[What you should do]
For the data below, count the lines that have the string "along" and state that number by itself.

[Given material]
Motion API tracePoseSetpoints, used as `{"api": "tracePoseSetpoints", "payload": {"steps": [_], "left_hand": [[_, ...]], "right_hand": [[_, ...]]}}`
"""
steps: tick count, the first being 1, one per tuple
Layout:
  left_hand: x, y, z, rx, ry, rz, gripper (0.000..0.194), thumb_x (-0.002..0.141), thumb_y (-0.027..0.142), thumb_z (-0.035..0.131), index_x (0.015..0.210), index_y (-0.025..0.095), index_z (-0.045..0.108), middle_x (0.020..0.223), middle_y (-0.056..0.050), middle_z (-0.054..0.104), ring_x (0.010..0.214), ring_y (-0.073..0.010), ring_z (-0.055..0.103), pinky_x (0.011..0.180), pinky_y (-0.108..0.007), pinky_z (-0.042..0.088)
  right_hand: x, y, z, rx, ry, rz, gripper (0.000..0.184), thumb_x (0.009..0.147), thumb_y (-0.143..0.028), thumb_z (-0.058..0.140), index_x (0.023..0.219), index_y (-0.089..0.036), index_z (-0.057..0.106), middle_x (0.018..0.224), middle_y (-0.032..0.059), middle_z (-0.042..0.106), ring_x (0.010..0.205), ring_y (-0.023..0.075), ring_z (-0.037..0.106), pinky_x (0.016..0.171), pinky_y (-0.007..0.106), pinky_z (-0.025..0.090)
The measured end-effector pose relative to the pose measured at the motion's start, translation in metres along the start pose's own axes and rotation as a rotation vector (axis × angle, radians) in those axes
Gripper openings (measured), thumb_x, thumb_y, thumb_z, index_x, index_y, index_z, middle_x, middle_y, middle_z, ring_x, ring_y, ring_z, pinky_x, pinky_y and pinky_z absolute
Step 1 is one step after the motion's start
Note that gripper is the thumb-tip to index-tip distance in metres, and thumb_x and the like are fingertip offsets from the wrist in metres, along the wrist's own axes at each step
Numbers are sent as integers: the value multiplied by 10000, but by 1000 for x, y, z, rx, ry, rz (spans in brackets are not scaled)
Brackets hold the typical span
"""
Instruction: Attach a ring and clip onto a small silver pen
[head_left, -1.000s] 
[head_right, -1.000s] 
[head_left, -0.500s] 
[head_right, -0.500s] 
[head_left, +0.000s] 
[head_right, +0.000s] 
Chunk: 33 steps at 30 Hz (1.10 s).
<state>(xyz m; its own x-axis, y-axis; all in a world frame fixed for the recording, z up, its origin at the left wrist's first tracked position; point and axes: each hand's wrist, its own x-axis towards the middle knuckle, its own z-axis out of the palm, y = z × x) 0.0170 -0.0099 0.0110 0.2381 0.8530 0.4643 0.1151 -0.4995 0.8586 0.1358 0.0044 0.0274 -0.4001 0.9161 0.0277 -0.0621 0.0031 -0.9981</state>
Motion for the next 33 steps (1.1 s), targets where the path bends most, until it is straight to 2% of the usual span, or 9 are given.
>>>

[Exercise solution]
2